TASK DETAILS
Reproduce all of the data exactly. Images are not to appear in the reply.

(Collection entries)

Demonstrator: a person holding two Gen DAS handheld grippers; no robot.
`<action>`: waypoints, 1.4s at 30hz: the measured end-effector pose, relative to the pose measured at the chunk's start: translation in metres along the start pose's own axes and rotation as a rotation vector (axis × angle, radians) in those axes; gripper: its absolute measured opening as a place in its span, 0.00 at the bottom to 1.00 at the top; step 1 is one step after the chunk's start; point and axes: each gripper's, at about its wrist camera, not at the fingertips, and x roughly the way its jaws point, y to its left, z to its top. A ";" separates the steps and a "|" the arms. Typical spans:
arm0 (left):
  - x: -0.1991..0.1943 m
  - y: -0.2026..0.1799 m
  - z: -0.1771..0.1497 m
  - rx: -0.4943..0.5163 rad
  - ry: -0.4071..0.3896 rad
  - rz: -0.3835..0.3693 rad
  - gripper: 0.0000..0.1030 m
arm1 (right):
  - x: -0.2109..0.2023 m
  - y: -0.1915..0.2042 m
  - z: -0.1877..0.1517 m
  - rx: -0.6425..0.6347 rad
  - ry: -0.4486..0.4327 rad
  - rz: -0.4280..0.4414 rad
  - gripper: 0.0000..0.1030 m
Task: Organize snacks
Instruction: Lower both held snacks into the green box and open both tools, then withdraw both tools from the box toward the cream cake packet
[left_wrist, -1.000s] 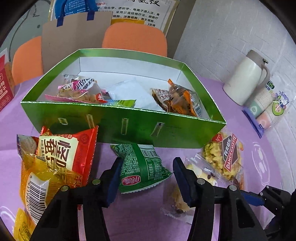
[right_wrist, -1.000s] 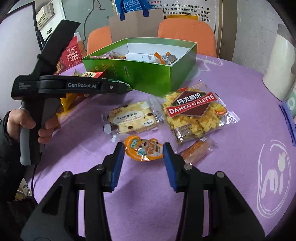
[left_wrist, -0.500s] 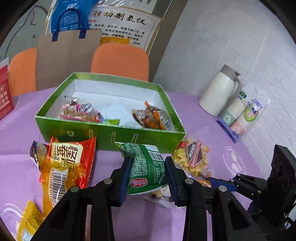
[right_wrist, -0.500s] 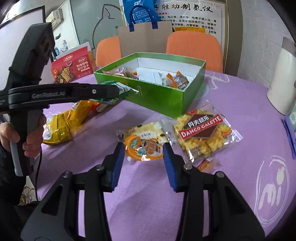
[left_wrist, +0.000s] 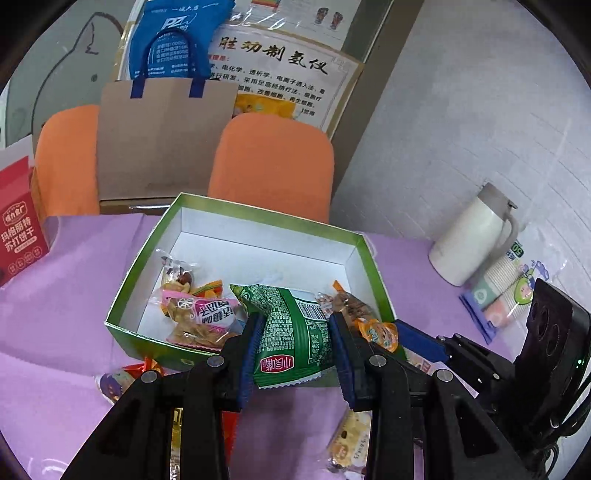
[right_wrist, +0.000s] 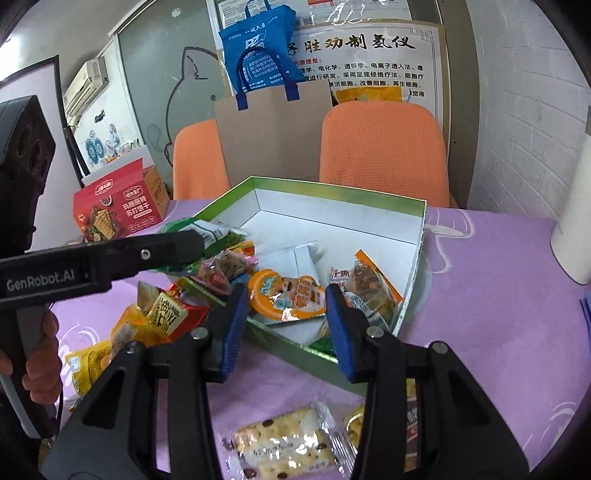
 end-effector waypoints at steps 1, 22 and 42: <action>0.006 0.003 -0.001 0.006 0.005 0.005 0.36 | 0.007 -0.001 0.000 0.002 0.003 0.005 0.45; -0.056 -0.012 -0.055 0.061 -0.059 -0.018 0.86 | -0.086 -0.023 -0.036 0.040 0.038 0.010 0.81; 0.048 -0.087 -0.138 0.411 0.222 0.050 0.59 | -0.135 -0.051 -0.116 0.105 0.102 -0.107 0.84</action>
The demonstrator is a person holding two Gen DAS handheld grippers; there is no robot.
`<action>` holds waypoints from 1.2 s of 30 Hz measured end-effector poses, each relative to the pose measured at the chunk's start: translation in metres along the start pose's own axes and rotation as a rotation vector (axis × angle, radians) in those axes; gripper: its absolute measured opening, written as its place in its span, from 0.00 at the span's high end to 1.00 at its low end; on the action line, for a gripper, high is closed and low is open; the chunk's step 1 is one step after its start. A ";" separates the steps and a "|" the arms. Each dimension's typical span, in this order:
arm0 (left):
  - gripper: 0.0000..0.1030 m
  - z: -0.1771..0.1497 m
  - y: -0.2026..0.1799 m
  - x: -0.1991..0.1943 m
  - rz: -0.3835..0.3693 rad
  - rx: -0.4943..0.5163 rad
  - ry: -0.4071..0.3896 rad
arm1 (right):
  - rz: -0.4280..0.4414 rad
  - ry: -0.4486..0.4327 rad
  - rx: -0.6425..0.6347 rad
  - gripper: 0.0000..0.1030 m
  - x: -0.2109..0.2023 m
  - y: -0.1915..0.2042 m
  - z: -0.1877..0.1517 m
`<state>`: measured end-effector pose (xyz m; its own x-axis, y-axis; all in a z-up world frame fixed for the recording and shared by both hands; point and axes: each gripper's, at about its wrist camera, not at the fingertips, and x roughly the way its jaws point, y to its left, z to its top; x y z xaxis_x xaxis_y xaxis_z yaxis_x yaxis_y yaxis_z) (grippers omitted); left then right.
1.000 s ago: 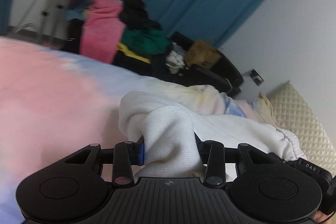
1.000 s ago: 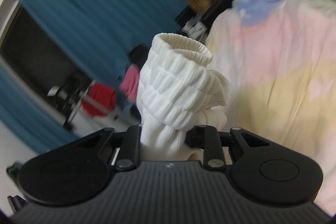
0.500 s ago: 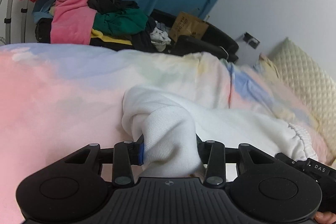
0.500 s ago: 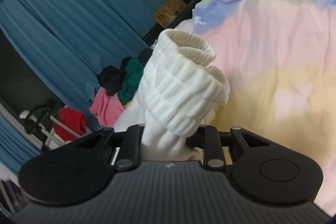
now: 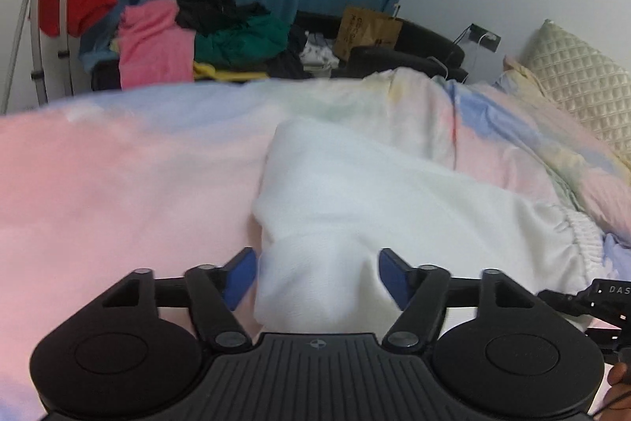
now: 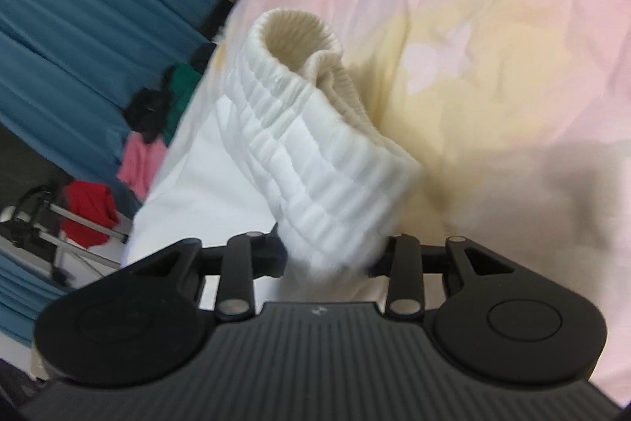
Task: Fold clothes
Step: 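Lower the cuff onto the sweatpants and open the right gripper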
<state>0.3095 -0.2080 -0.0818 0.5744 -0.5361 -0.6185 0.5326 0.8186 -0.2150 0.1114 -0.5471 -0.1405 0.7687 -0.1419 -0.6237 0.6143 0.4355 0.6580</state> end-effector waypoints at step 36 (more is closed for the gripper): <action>0.00 -0.079 -0.060 -0.330 0.025 0.211 -0.328 | 0.042 -0.415 -0.728 0.14 -0.272 0.110 -0.141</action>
<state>0.0387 -0.0641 0.0754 0.7392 -0.5816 -0.3397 0.6121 0.7905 -0.0213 -0.0556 -0.3357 0.0421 0.8792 -0.3658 -0.3052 0.4241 0.8928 0.1519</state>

REPLY
Demonstrator: a person holding two Gen DAS handheld grippers; no robot.
`<action>`: waypoints, 1.4s at 30hz: the measured end-effector pose, relative to the pose measured at the chunk's start: translation in metres along the start pose's own axes and rotation as a rotation vector (axis × angle, radians) in those axes; gripper: its absolute measured opening as a place in its span, 0.00 at the bottom to 1.00 at the top; step 1 is one step after the chunk's start; point and axes: each gripper's, at about its wrist camera, not at the fingertips, and x roughly the way its jaws point, y to its left, z to its top. A ";" separates the steps and a "|" the arms. Typical spans:
arm0 (left):
  - x: -0.1991..0.1943 m
  - y: -0.2026..0.1799 m
  - z: -0.1771..0.1497 m
  - rx: -0.4943..0.5163 rad
  - ry: -0.4071..0.3896 rad
  - rz: -0.3835..0.3693 rad
  - gripper: 0.0000..0.1030 m
arm1 (right):
  - x: -0.2109..0.2023 m
  - y: -0.1915..0.2042 m
  - z: -0.1877..0.1517 m
  - rx: -0.6425..0.6347 rad
  - ry: -0.4486..0.4327 rad
  - rz: -0.4280..0.4414 rad
  - gripper: 0.0000..0.1030 m
Task: Organize snacks
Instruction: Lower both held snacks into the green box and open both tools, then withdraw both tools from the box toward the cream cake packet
[left_wrist, -1.000s] 
[right_wrist, -1.000s] 
[left_wrist, -0.500s] 
[right_wrist, -0.500s] 
[left_wrist, +0.000s] 
[right_wrist, +0.000s] 
 end-effector waypoints at steps 1, 22 and 42: <action>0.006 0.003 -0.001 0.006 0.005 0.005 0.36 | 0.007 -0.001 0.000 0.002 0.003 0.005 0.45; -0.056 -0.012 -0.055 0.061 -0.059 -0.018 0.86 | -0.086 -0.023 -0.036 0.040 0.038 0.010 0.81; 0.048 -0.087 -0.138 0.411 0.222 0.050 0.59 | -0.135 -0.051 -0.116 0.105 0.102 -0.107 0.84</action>
The demonstrator is a person holding two Gen DAS handheld grippers; there is no robot.
`<action>` holds waypoints from 1.2 s of 30 Hz measured end-effector poses, each relative to the pose measured at the chunk's start: translation in metres along the start pose's own axes and rotation as a rotation vector (axis × angle, radians) in those axes; gripper: its absolute measured opening, written as its place in its span, from 0.00 at the span's high end to 1.00 at its low end; on the action line, for a gripper, high is closed and low is open; the chunk's step 1 is one step after its start. A ";" separates the steps and a "|" the arms. Each dimension's typical span, in this order:
arm0 (left):
  - gripper: 0.0000..0.1030 m
  - z: -0.1771..0.1497 m
  - y: -0.2026..0.1799 m
  - x: -0.1991..0.1943 m
  - rz: -0.3835..0.3693 rad
  - rx: -0.4943..0.5163 rad
  - ry: -0.4071..0.3896 rad
arm1 (right):
  - rz: -0.4280..0.4414 rad
  - ry: -0.4486..0.4327 rad
  - rx: -0.6425..0.6347 rad
  - gripper: 0.0000..0.1030 m
  - x: -0.2109..0.2023 m
  - y: -0.1915..0.2042 m
  - z: -0.1877..0.1517 m
`<state>`: measured end-effector pose (xyz m; its own x-axis, y-axis; all in a z-up world frame fixed for the recording and shared by both hands; point and axes: each gripper's, at about its wrist camera, not at the fingertips, and x roughly the way its jaws point, y to its left, z to its top; x y z xaxis_x xaxis_y xaxis_z yaxis_x yaxis_y yaxis_z) (grippers omitted); left then right.
1.000 s ago: 
1.000 s ago: 
0.500 s ago: 
0.500 s ago: 
now: 
now: 
Task: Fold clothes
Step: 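Lower the cuff onto the sweatpants and open the right gripper
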<state>0.3095 -0.2080 -0.0818 0.5744 -0.5361 -0.6185 0.5326 0.8186 -0.2150 0.1114 -0.5471 -0.1405 0.7687 -0.1419 -0.6237 0.6143 0.4355 0.6580</state> end-effector waypoints at step 36 (more is closed for the gripper): <action>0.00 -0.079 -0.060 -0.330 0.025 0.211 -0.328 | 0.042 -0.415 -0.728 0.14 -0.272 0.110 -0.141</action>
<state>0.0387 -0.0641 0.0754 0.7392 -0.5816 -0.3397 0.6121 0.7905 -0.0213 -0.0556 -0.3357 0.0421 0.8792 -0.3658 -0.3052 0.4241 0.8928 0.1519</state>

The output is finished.